◆ AIM OF THE TASK ◆
Copy the lines below that contain "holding".

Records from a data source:
↓

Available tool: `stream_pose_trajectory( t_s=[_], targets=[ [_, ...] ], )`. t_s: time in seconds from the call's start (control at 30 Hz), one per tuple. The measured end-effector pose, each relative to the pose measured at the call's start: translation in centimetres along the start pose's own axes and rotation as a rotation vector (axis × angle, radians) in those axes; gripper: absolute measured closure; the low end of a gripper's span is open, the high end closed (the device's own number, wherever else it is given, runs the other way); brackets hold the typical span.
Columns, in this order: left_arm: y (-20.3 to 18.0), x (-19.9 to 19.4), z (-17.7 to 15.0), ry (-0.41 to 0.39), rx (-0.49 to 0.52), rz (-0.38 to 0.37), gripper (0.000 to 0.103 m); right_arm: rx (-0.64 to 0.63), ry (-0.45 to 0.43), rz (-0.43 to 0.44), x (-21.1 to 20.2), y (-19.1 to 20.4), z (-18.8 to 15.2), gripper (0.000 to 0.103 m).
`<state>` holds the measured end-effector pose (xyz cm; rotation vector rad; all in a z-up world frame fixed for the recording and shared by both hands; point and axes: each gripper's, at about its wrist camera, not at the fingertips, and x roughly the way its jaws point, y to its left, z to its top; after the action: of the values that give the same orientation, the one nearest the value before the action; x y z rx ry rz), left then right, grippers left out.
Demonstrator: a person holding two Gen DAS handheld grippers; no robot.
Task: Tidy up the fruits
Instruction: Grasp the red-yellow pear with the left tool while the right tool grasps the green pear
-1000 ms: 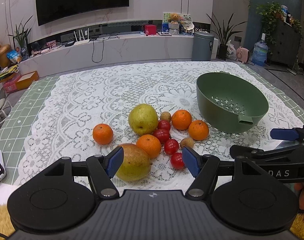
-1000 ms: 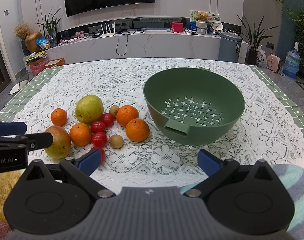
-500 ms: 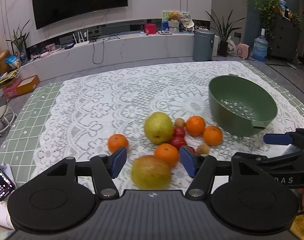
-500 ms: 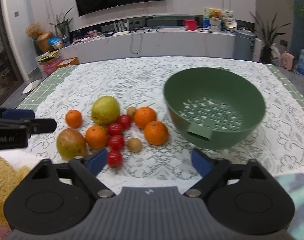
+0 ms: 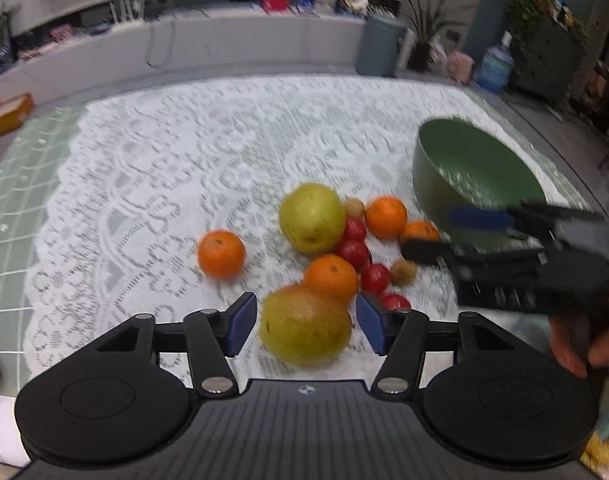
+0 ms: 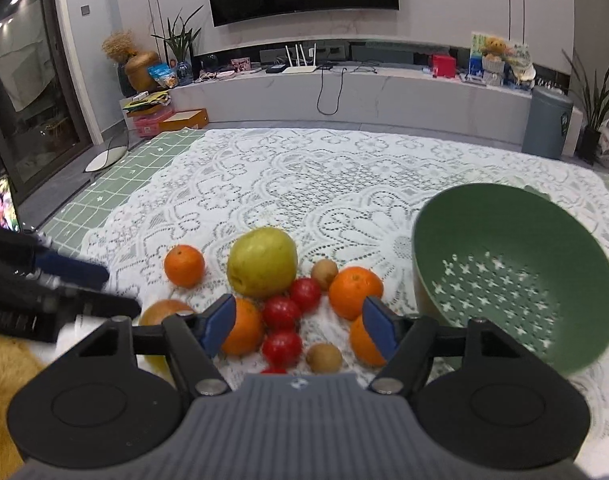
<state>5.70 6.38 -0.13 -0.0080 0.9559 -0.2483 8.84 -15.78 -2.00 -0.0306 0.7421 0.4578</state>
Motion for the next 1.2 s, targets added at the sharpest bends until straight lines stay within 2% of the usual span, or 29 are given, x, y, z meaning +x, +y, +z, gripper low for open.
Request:
stream_pose_trajectory(
  t_s=[0.2, 0.43, 0.57, 0.83, 0.93, 1.2],
  targets=[
    [-0.4, 2.3, -0.4, 0.068, 0.035, 0.012, 0.022, -0.004, 0.016, 0.058, 2.1, 0.6, 0.6, 0.035],
    [0.1, 4.2, -0.6, 0.108, -0.015, 0.014, 0.019, -0.056, 0.015, 0.062, 4.0, 1.2, 0.8, 0.033],
    [-0.2, 5.2, -0.6, 0.121, 0.006, 0.028, 0.016, -0.051, 0.028, 0.084, 4.6, 1.0, 0.5, 0.028],
    [-0.3, 6.8, -1.0, 0.131, -0.011, -0.023, 0.015, -0.038, 0.019, 0.107, 5.1, 1.0, 0.5, 0.025],
    [-0.5, 6.7, -1.1, 0.122, -0.005, -0.032, 0.020, -0.030, 0.032, 0.108, 5.5, 1.0, 0.5, 0.025],
    [-0.1, 6.0, -1.2, 0.098, -0.033, -0.011, 0.021, -0.018, 0.036, 0.112, 5.9, 1.0, 0.5, 0.025]
  ],
)
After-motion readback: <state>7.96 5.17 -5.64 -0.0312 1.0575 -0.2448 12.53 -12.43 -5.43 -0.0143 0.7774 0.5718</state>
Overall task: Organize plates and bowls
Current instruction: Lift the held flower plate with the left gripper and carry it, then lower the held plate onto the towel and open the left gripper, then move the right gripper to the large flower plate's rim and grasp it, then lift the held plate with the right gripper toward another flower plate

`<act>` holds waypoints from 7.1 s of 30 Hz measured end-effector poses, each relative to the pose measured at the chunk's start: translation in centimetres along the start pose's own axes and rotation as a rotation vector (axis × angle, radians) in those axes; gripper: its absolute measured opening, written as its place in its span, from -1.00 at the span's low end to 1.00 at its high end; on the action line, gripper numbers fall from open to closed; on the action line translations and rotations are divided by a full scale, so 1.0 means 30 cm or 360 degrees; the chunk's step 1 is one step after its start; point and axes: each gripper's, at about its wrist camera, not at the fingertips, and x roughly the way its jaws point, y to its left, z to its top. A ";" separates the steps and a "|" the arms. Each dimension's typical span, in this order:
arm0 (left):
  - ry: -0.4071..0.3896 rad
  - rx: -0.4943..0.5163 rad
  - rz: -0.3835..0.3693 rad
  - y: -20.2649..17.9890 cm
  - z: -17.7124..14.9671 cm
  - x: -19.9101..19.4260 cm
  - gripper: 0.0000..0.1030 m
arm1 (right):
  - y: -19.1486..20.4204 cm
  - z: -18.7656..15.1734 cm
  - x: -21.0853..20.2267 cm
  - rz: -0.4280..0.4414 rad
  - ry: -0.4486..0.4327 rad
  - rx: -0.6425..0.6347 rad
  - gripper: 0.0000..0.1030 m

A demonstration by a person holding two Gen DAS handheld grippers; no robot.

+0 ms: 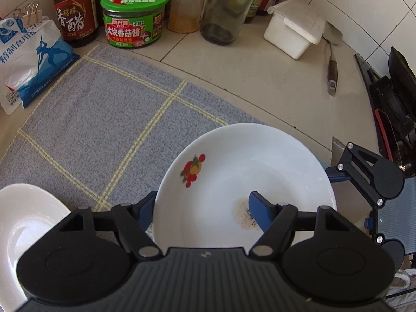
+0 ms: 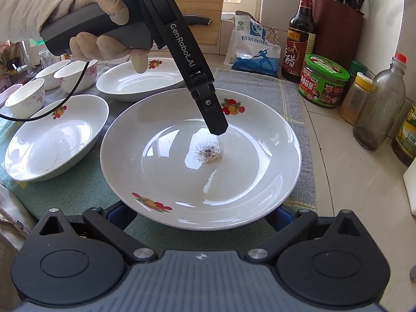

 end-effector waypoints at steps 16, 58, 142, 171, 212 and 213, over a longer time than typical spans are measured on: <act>-0.0098 0.0044 0.0034 0.098 0.163 0.069 0.43 | -0.149 0.091 0.110 -0.0091 -0.0011 -0.0034 1.00; -0.0307 0.0053 0.0276 0.057 0.121 -0.043 0.76 | -0.158 0.050 0.066 -0.0140 -0.0007 0.0147 1.00; -0.0699 -0.0401 0.0684 -0.254 -1.095 -0.212 1.00 | 0.398 0.197 0.084 0.0229 0.0134 0.0278 1.00; -0.0705 -0.0410 0.0695 -0.235 -1.074 -0.199 1.00 | 0.344 0.338 0.324 0.0721 0.0438 0.0099 1.00; -0.0592 -0.0329 0.0616 -0.213 -1.029 -0.223 0.97 | 0.318 0.439 0.380 0.1028 0.0738 0.0063 1.00; -0.0591 -0.0332 0.0611 -0.213 -1.024 -0.227 0.97 | 0.312 0.441 0.375 0.1028 0.0733 0.0061 1.00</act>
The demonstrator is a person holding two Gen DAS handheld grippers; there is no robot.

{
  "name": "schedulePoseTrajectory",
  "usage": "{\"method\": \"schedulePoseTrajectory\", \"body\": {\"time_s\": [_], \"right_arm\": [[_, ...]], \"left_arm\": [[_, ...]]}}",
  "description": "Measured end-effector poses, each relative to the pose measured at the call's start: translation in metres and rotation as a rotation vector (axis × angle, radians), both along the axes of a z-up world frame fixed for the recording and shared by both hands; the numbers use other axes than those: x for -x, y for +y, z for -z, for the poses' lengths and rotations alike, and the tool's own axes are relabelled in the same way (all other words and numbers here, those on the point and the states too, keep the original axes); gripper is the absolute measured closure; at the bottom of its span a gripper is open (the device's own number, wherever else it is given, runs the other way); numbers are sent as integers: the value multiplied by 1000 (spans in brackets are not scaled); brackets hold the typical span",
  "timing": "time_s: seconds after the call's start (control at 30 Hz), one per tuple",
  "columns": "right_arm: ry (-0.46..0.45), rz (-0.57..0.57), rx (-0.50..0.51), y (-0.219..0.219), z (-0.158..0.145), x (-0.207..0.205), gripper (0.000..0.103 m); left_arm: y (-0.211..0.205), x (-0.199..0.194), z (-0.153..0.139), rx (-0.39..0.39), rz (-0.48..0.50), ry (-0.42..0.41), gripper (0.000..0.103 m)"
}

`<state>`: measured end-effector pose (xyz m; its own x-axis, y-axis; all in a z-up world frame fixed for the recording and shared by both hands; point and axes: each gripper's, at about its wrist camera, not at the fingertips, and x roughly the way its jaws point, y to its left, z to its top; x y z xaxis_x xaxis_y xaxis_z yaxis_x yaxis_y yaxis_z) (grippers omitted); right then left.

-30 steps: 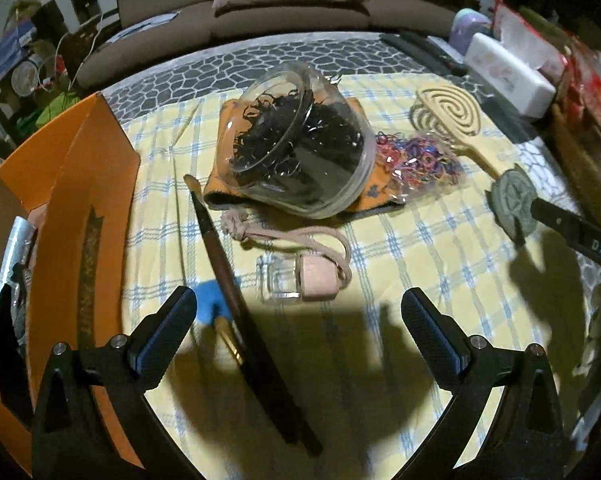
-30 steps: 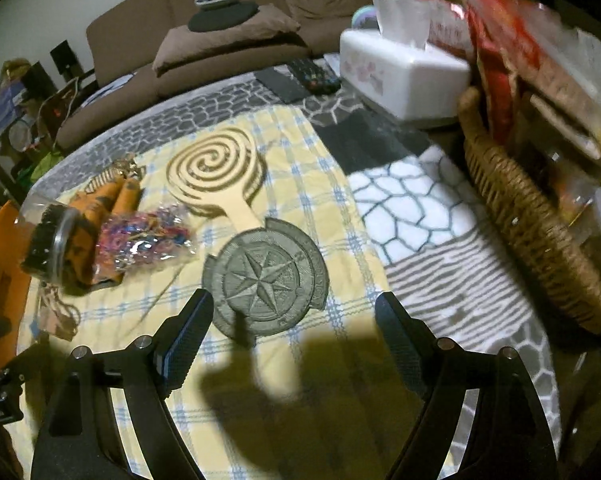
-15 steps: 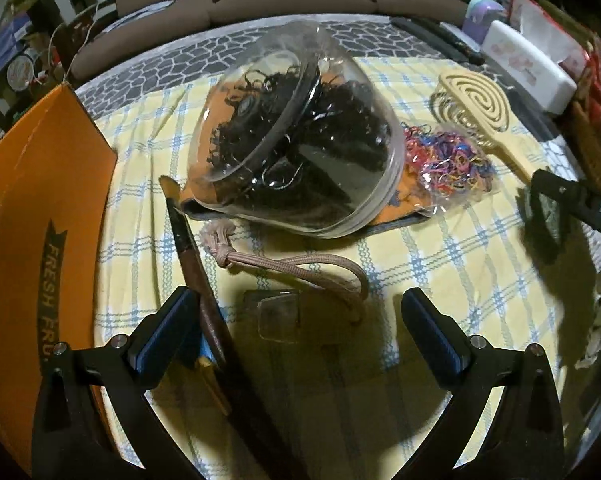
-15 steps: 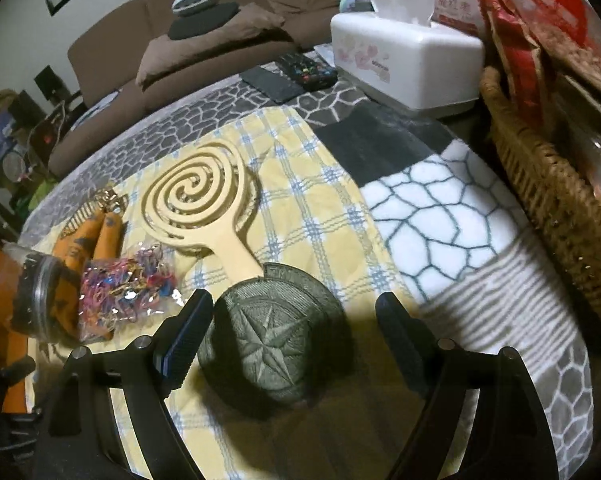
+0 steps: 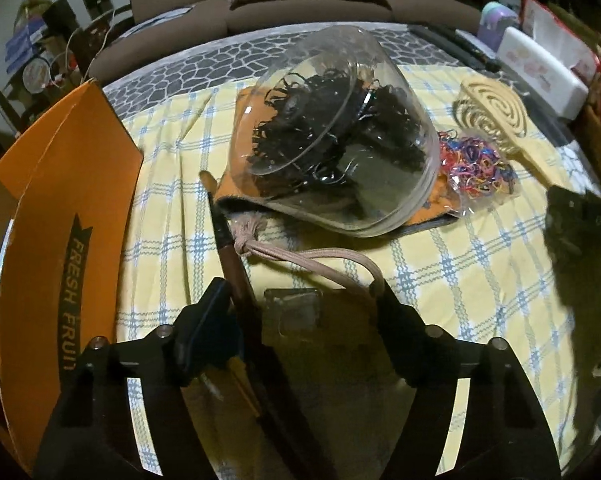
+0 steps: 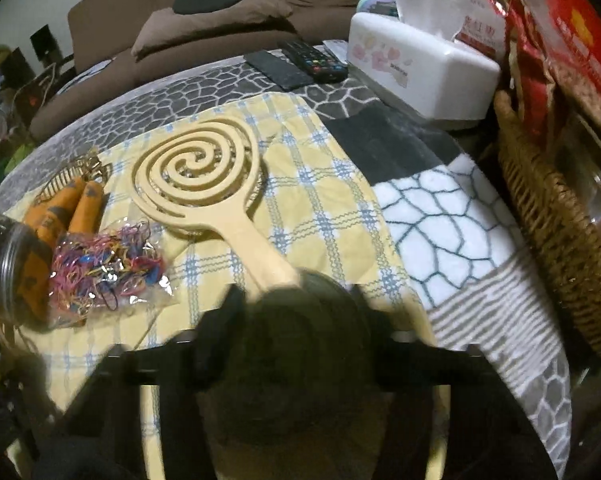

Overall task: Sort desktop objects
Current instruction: 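Grasp the glass perfume bottle with left tool while right tool grasps the compass coaster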

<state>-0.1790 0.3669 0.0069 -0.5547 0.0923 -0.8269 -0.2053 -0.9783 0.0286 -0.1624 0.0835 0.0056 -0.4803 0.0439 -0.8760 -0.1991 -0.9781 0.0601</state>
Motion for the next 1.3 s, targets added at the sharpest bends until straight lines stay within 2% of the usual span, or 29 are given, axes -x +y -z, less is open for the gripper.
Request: {"method": "schedulePoseTrajectory", "body": {"time_s": [0.13,0.2,0.23,0.27,0.37,0.6,0.7,0.73,0.77,0.8,0.83,0.9,0.97,1.13,1.2,1.27,1.3], "right_arm": [[-7,-7,37,2,-5,-11,68],[-10,-9,60,5,-9,-19,72],[-9,-4,73,6,-11,-23,77],[-12,2,89,8,-13,-26,89],[2,-1,160,16,-23,-36,98],[14,-3,284,23,-33,-54,98],[6,-2,280,22,-32,-58,94],[1,-1,276,23,-31,-58,87],[-2,-2,276,23,-29,-58,67],[-4,-1,277,24,-27,-58,56],[-4,-3,275,24,-25,-57,40],[-7,-16,264,23,-22,-55,36],[-28,-38,240,17,-16,-53,24],[-67,-99,131,-10,0,-44,22],[-80,-111,90,-19,7,-40,18],[-96,-152,15,-32,11,-38,9],[-107,-177,-30,-38,14,-37,8]], "left_arm": [[-8,-6,-9,-38,-10,-6,52],[-14,-9,-13,-70,-12,-18,52],[-15,-9,-13,-82,-12,-22,52],[-17,-10,-15,-93,-13,-26,52],[-22,-17,-19,-124,-5,-31,53],[-36,-38,-35,-206,13,-23,53],[-41,-45,-42,-240,16,-28,53],[-43,-47,-45,-247,16,-30,53],[-45,-49,-48,-249,18,-28,53],[-46,-51,-53,-251,20,-23,53],[-48,-53,-57,-255,23,-17,53],[-51,-56,-66,-265,27,-11,53],[-53,-58,-73,-272,28,-7,53],[-52,-63,-89,-285,50,5,53],[-50,-66,-93,-287,60,8,53],[-49,-67,-96,-292,69,10,53],[-48,-68,-97,-292,71,10,53]]}}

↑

◆ FINISHED EXERCISE ◆
Demonstrator: a person holding two Gen DAS handheld grippers; no robot.
A demonstration by a person holding two Gen DAS handheld grippers; no robot.
The demonstrator is a person holding two Gen DAS handheld grippers; there is no robot.

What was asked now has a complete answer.